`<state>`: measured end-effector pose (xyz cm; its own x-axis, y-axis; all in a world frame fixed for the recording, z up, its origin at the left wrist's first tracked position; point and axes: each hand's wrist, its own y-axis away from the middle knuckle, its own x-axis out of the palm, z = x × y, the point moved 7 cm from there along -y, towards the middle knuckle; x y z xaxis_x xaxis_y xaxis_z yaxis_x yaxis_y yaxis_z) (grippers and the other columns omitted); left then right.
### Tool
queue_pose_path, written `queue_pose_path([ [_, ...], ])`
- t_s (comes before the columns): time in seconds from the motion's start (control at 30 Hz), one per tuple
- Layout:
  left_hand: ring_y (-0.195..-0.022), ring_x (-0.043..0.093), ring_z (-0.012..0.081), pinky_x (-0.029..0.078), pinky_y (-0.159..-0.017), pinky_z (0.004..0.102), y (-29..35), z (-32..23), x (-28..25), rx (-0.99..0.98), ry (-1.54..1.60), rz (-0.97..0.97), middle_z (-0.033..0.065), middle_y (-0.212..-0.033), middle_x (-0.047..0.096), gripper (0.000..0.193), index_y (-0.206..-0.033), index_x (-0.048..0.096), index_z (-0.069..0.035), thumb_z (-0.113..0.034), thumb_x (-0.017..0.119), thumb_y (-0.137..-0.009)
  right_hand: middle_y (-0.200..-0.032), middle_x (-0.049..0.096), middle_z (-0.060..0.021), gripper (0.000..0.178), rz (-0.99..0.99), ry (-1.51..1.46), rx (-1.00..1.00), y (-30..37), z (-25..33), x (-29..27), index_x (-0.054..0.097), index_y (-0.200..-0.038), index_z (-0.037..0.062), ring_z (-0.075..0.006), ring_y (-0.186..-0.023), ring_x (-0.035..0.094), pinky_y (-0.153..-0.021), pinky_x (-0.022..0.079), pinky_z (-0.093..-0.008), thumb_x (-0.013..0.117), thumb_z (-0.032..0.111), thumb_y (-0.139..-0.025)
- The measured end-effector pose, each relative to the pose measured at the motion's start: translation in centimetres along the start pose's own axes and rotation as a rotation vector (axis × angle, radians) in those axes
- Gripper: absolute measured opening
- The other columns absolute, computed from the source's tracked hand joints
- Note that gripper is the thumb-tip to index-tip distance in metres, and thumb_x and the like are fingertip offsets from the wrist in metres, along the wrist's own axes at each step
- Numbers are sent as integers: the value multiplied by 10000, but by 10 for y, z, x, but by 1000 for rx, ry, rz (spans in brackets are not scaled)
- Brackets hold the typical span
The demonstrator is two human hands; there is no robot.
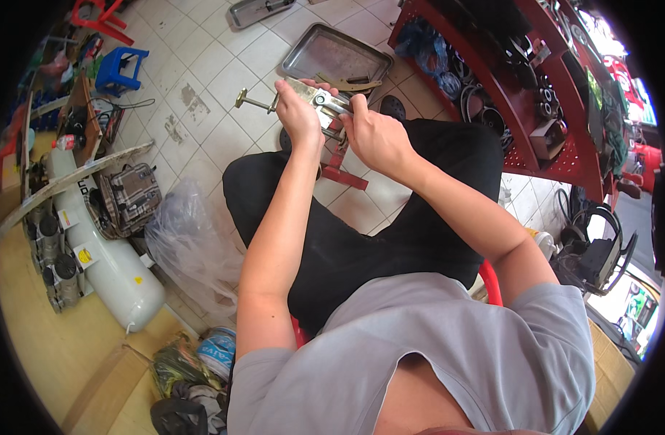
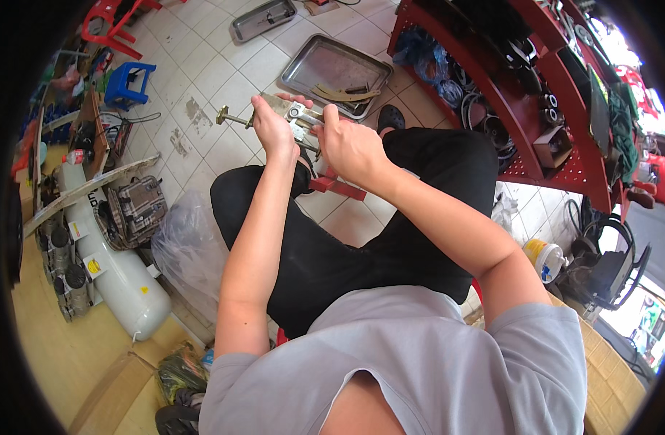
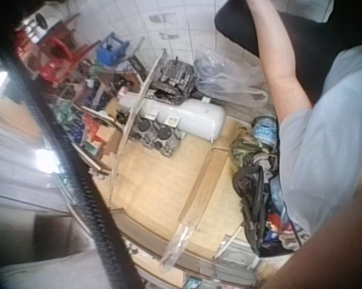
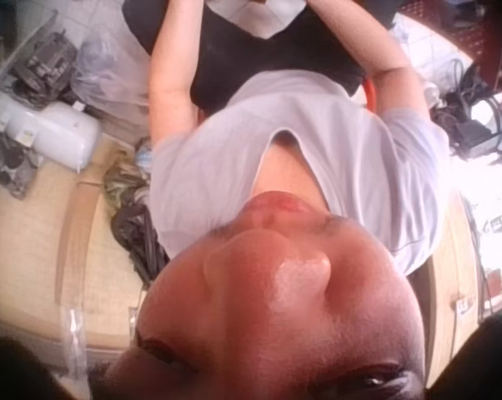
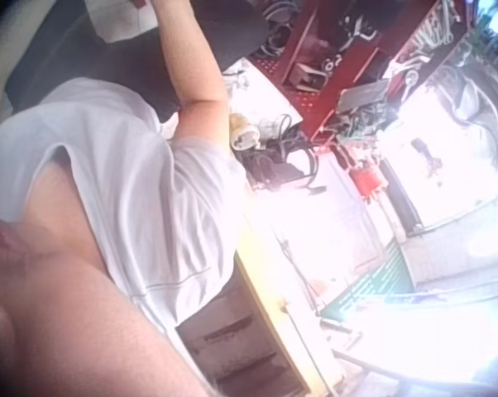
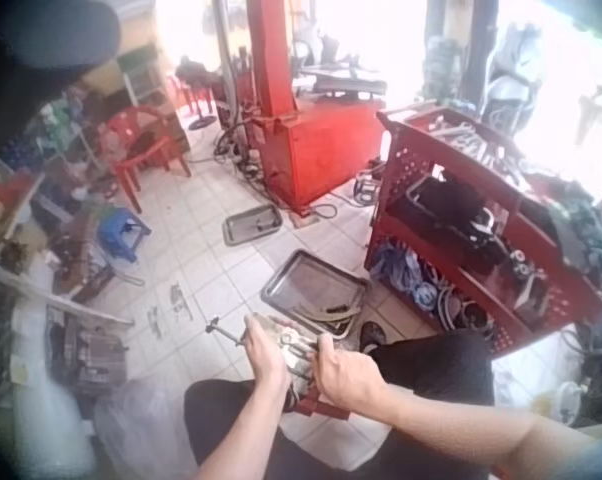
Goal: The person sits on a low stool in a workshop and assembles a mechanical component, likely a brake caliper. They use a wrench to tighten bolts and a screwdriver to adjust internal parts, repeatedly testing the mechanism's movement.
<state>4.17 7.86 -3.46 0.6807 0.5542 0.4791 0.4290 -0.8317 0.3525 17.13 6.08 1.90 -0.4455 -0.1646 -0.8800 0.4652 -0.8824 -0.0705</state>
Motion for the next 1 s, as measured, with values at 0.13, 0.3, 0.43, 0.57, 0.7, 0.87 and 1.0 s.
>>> queue_pose_path([
  [0.13,-640,620,272,525,-608,386,0,1,6,-111,-88,112,165,-737,591,510,-869,474,-2,-416,206,-998,-593,567,-119,185,4,114,-163,4,1,-1,439,-886,50,-308,-507,584,-437,456,-408,519,216,-886],
  [0.3,-620,622,238,537,-632,355,4,8,9,-205,-355,322,142,-730,614,563,-821,557,16,-430,261,-996,-570,537,-50,180,63,292,-473,3,-7,-19,469,-849,108,-243,-483,572,-404,435,-364,592,232,-809],
  [0.43,-626,632,222,551,-606,353,25,31,19,-306,-544,549,147,-764,630,567,-824,569,27,-439,291,-991,-520,524,-56,189,171,251,-807,9,-21,-29,446,-870,117,-260,-462,564,-397,436,-373,573,249,-825],
  [0.57,-645,637,248,550,-633,375,26,29,19,-312,-255,338,154,-769,621,579,-839,551,15,-445,236,-995,-577,518,-62,172,215,213,-664,3,-30,-33,452,-838,93,-272,-503,561,-423,420,-378,592,189,-814],
  [0.7,-674,639,271,533,-686,388,18,21,14,-163,-77,182,169,-746,619,545,-830,521,-5,-419,209,-1000,-572,558,-99,172,101,94,-425,7,-21,-28,434,-854,75,-299,-496,562,-429,430,-404,567,183,-863],
  [0.87,-644,641,250,539,-614,366,16,29,11,-307,-288,387,149,-747,615,542,-889,537,0,-442,240,-994,-644,547,-66,146,178,167,-493,8,-24,-27,467,-848,106,-271,-577,576,-494,443,-388,588,184,-826],
  [1.0,-600,638,216,537,-554,342,39,51,16,-500,-550,634,130,-751,621,547,-931,553,4,-467,279,-984,-739,529,-19,173,290,327,-856,-7,-22,-34,530,-951,146,-197,-814,547,-783,399,-381,571,224,-802],
])
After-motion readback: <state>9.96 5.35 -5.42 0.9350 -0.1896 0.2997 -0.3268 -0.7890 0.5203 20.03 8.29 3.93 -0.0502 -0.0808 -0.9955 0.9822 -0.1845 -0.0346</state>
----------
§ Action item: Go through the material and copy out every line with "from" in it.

§ Expected output:
`<state>`: measured end-effector pose (xyz cm; its own x-axis, y-axis; all in a world frame fixed for the recording, z up, its origin at the left wrist's first tracked position; point and axes: each hand's wrist, its own y-axis away from the middle knuckle, its own x-axis out of the palm, z = x × y, the point moved 7 cm from there along -y, towards the middle knuckle; x y z xaxis_x xaxis_y xaxis_z yaxis_x yaxis_y yaxis_z) (grippers and the other columns omitted); left then right.
- t_s (comes before the columns): time in seconds from the motion's start (control at 30 Hz), one per tuple
- The other columns absolute, computed from the source's tracked hand joints
- Note that gripper is the thumb-tip to index-tip distance in metres, and thumb_x and the like are fingertip offsets from the wrist in metres, along the wrist's own axes at each step

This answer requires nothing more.